タンゴのリズムに刻まれながら、頭のキレる両者が素晴らしい論理展開を繰り広げていきますね。過去の恋人であろうが、今の恋人であろうが、結局モーリーンに振り回されている2人が、なんだかんだいって協力しているのが本当に面白いナンバーです。

マークは元恋人であることからモーリーンのことをよく分かっているのに対して、現恋人のジョアンはまだまだモーリーンを理解しきれていない。それが恋敵であるはずのマークによって少しずつ理解を深めざるを得ないところが笑えます。そんなところに注目しながら見ていきましょう。今回は、歌に入る前のマークとジョアンのやりとりですよ。

 

(The lot. JOANNE is reexamining the cable connections for the umpteenth time.)

MARK:
And so into the abyss…The lot. Where a small stage is partially set up.

JOANNE:
(playing with some wires)
“Line in”…
I went to Harvard for this?

MARK:
Close on Mark’s nose dive.

JOANNE:
“Line out”…

MARK:
Will he get out of here alive…?

(JOANNE notices MARK approaching.)

JOANNE:
Mark?

MARK:
Hi.

JOANNE:
I told her not to call you

MARK:
That’s Maureen
But can I help since I’m here

JOANNE:
I hired an engineer …

MARK:
Great!
Well, nice to have met you

JOANNE:
Wait!
She’s three hours late
The samples won’t delay
But the cable —

MARK:
There’s another way
Say something — anything

JOANNE (into the mike):
Test — one, two three —

MARK:
Anything but that

―ブロードウェイミュージカル “RENT” より “Tango:Maureen” (作詞:Jonathan Larson)

 

「奈落の底」に落ちて行くマーク

 

“the umpteenth time” とは、例えば “I’m telling you this for the umpteenth time.” のように使って、「何度言ったら分かるの!」という意味になるそう。冒頭ではジョアンが空き倉庫で、ケーブルの接続を確認しているのですが、この作業がもう何度目か分からない…ということを説明しています。
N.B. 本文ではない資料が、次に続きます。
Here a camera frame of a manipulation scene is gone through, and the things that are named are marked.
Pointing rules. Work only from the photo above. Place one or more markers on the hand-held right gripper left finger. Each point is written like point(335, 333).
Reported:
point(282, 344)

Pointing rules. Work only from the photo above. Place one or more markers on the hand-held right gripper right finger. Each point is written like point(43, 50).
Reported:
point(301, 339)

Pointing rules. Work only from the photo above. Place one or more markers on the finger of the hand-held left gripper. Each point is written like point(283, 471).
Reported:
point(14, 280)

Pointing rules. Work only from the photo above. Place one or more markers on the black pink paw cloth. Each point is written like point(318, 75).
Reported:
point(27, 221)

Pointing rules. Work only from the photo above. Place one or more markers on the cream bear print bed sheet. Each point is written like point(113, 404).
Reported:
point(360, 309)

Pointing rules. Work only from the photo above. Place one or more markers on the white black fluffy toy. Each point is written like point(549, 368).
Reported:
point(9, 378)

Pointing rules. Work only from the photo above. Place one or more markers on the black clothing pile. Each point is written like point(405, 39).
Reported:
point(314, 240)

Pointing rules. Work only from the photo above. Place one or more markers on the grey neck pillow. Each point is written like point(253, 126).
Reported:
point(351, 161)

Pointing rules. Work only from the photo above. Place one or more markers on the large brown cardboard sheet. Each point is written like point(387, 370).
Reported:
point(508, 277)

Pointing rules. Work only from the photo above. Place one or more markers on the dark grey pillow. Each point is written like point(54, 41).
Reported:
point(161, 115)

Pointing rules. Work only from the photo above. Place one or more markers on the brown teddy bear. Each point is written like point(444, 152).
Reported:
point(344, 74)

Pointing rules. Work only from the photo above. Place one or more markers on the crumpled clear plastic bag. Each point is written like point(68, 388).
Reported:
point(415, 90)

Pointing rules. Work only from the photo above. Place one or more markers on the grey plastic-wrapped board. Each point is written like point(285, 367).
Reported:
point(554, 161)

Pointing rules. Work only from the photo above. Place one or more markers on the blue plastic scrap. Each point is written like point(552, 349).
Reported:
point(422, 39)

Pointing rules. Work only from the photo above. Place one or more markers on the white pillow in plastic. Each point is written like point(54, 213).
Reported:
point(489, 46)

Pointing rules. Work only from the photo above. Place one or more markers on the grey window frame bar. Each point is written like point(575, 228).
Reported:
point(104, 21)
マークの言っている “And so into the abyss…The lot. ” は、「ということで、奈落の底の入り口…空き倉庫にやってきました。」という意味です。 “abyss” には次のような意味があり、マークは自分の恋敵であるジョアンがいることを知っていて、こういう表現をしているんですね。

 

  • abyss … 深いふち、底の知れない深い穴、深い底、混沌(こんとん)、地獄、奈落の底

 

ジョアンの “I went to Harvard for this?” は、ジョアンの気持ちを汲んで訳すと「私、こんなことのためにハーバードに行ったわけ?」でしょうね。優秀でエリートなジョアンが、好きになってしまったモーリーンのためにどんなこともしているという、自虐的な台詞です。

まだマークの存在に気づいていないジョアン。そんな彼女に近づきながら、マークはこう言います。 “Close on Mark’s nose dive” 。これは「マークの急降下にご注目くださいませ」という意味です。 “nose dive” は「鼻からダイブする」様子が文字からイメージできますが、まさにその様子から次の意味になるようです。

 

  • nose dive … (飛行機の)急降下、(価格・利益などの)暴落、急低下

 

先ほど、ジョアンに出会うことを「奈落の底の入り口」と表現していたことを受けての発言ですね。ジョアンを目の前にして、今まさに奈落の底(地獄へ)落ちて行こうとしていることを皮肉めいて言っているのです。それなのに、飄々とこういう表現をしてしまうマークが好きですよ、私は。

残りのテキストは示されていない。